Adaptive Deformations with Fast Tight Bounds
“Simulation of deformations and collision detection are two highly intertwined problems that are often treated separately. This is especially true in existing elegant adaptive simulation techniques, where standard collision detection algorithms cannot leverage the adaptively selected degrees of freedom.We propose a seamless integration of multi-grid algorithms and collision detection that identifies boundary conditions while inherently exploiting adaptivity. We realize this integration through multiscale bounding hierarchies, a novel unified hierarchical representation, together with an adaptive multigrid algorithm for irregular meshes and an adaptivity-aware hierarchical collision detection algorithm.

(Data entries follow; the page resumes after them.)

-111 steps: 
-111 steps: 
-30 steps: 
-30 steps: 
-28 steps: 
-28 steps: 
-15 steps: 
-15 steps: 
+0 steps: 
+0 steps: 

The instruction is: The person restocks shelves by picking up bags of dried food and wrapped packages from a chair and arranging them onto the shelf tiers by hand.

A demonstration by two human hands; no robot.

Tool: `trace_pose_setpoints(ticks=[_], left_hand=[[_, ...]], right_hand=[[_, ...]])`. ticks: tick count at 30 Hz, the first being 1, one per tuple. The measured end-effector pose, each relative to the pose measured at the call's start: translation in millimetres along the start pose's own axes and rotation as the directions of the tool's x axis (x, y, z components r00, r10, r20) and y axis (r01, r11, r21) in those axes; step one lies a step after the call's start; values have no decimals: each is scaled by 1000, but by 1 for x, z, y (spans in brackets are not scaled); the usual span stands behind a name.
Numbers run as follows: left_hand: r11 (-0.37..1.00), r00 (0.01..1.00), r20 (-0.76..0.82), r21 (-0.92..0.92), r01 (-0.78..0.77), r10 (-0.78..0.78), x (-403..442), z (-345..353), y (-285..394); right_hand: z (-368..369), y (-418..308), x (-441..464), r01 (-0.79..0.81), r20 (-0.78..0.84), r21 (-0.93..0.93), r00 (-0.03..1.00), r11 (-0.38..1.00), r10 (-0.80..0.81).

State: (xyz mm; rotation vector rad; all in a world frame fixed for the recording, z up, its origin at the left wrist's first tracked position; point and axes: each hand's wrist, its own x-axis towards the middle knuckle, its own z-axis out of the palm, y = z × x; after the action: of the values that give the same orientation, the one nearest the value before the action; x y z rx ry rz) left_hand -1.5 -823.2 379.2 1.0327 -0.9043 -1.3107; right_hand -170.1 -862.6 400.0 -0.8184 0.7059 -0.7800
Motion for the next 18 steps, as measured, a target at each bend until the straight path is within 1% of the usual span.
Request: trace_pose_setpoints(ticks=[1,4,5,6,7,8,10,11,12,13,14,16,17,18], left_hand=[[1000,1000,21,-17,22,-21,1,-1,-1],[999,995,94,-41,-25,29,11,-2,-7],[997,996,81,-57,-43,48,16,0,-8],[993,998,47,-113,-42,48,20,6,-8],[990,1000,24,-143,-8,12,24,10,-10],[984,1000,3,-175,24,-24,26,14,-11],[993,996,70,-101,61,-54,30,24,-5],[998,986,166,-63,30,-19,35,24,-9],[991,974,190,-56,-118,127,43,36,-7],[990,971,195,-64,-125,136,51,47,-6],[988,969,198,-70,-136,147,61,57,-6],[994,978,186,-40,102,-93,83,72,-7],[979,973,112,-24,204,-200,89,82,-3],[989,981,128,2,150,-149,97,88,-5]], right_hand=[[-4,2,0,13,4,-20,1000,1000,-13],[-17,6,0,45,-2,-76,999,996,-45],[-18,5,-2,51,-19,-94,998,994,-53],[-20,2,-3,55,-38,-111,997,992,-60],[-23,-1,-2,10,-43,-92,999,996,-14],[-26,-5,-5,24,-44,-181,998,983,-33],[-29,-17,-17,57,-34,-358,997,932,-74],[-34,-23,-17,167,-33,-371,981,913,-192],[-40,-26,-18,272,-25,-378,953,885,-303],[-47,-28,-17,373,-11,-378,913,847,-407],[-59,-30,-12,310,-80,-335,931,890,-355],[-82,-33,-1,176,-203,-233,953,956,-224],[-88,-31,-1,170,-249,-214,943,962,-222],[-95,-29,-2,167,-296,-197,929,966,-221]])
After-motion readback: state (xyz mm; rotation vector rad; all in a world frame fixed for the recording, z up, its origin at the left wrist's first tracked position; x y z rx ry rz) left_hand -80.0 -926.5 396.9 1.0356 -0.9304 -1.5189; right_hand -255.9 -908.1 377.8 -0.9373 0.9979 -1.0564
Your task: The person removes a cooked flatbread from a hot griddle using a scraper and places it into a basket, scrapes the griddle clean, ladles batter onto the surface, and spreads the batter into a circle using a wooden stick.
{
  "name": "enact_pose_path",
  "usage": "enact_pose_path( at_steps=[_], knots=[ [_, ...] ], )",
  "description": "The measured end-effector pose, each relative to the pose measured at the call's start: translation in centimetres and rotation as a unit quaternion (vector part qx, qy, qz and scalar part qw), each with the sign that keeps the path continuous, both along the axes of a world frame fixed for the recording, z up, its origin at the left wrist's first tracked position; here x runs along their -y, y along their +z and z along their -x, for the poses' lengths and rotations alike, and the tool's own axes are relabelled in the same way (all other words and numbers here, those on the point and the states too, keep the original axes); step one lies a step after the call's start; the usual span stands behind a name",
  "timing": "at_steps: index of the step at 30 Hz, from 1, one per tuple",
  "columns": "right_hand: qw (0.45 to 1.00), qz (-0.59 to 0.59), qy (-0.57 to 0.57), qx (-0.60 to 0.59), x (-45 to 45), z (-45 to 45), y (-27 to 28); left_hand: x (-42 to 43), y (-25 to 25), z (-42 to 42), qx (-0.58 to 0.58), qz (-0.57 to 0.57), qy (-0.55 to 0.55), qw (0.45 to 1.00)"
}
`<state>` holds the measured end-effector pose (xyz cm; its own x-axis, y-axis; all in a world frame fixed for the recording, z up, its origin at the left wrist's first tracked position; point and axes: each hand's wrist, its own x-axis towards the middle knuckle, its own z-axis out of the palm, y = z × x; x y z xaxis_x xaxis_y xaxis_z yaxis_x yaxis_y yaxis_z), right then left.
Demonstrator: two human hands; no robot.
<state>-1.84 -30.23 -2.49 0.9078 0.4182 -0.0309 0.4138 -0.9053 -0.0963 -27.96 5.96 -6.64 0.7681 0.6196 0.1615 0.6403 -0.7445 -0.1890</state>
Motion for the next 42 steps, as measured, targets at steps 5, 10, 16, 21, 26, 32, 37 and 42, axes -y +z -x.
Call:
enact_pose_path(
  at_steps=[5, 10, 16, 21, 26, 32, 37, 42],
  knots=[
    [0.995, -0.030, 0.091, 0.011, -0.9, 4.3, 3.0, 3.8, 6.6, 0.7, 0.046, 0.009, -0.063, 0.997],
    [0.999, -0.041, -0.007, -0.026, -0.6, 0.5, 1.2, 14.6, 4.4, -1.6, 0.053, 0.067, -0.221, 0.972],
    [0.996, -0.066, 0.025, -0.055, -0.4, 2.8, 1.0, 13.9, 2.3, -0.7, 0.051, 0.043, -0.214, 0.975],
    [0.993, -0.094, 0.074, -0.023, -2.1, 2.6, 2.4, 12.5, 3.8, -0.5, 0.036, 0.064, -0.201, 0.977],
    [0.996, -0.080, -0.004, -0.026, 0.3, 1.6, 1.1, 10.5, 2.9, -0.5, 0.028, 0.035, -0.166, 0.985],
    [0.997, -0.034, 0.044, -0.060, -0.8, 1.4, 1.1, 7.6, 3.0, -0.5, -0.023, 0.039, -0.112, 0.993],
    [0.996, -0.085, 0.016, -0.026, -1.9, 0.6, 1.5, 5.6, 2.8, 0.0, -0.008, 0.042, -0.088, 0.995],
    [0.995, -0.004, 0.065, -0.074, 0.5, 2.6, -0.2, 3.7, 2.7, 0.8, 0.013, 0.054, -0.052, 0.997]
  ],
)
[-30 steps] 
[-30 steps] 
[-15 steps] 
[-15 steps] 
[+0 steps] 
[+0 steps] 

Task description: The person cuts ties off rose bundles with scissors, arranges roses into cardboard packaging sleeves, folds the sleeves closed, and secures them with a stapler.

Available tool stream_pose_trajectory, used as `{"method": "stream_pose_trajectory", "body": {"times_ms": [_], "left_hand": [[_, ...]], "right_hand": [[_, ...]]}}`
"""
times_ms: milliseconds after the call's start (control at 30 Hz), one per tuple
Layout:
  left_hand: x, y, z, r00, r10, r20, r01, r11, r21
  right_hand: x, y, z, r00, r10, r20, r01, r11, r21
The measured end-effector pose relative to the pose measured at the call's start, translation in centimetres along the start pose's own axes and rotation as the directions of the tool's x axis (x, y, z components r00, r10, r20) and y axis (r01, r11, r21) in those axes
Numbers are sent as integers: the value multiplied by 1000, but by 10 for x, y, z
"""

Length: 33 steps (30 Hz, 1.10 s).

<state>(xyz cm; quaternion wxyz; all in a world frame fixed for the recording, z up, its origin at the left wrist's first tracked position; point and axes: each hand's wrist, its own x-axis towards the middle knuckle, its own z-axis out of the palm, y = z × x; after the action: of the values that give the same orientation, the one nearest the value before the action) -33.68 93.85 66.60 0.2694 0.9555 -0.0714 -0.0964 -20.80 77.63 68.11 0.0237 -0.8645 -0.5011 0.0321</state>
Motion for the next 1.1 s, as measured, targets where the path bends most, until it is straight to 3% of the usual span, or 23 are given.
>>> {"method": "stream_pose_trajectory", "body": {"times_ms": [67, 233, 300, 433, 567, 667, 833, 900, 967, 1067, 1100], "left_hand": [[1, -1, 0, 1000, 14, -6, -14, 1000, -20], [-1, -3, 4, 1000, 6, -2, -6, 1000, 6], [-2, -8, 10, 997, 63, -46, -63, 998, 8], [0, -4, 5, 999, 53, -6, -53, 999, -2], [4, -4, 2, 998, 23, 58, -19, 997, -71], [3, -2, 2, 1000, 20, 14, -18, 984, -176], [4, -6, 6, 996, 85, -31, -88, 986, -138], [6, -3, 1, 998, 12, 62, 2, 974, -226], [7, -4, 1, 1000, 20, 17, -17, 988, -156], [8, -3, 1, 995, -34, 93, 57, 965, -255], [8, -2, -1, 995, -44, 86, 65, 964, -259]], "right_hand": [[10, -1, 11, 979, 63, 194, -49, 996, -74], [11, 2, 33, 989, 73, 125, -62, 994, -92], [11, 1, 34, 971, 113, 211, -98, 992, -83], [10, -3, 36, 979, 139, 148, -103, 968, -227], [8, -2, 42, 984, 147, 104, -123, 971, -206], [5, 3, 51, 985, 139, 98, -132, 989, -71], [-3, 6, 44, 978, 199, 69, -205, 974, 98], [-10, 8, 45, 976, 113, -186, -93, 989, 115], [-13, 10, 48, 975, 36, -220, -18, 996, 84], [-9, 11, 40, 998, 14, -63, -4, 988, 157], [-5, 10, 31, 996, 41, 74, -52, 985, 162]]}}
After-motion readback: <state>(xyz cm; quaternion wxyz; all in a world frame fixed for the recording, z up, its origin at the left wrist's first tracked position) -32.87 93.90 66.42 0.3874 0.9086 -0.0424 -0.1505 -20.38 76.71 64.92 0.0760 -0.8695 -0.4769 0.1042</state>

Our solution produces detailed deformations with adapted computational cost, but it also enables robust interactive simulation of self-colliding deformable objects with high-resolution surfaces.”
Liquid Simulation on Lattice-Based Tetrahedral Meshes
“This paper describes a simulation method for animating the behavior of incompressible liquids with complex free surfaces. The region occupied by the liquid is discretized with a boundary-conforming tetrahedral mesh that grades from fine resolution near the surface to coarser resolution in the interior. At each time step, semi-Lagrangian techniques are used to advect the fluid and its boundary forward, and a new conforming mesh is constructed over the fluid-occupied region. The tetrahedral meshes are built using a variation of the body centered cubic lattice structure that allows octree grading and deviation from the lattice structure at boundaries. The semi-regular mesh structure can be generated rapidly and allows efficient computation and storage while still conforming well to boundaries and providing a mesh-quality guarantee. Pressure projection is performed using an algebraic multigrid method, and a thickening scheme is used to reduce volume loss when fluid features shrink below mesh resolution. Examples demonstrate that the method can capture complex liquid motions that include fine detail on the free surfaces without suffering from excessive amounts of volume loss or artificial damping.”
Textured Liquids Based on the Marker Level Set
“In this work we propose a new Eulerian method for handling the dynamics of a liquid and its surface attributes (for example its color). Our approach is based on a new method for interface advection that we term the Marker Level Set (MLS). The MLS method uses surface markers and a level set for tracking the surface of the liquid, yielding more efficient and accurate results than popular methods like the Particle Level Set method (PLS). Another novelty is that the surface markers allow the MLS to handle non-diffusively surface texture advection, a rare capability in the realm of Eulerian simulation of liquids. We present several simulations of the dynamical evolution of liquids
and their surface textures.”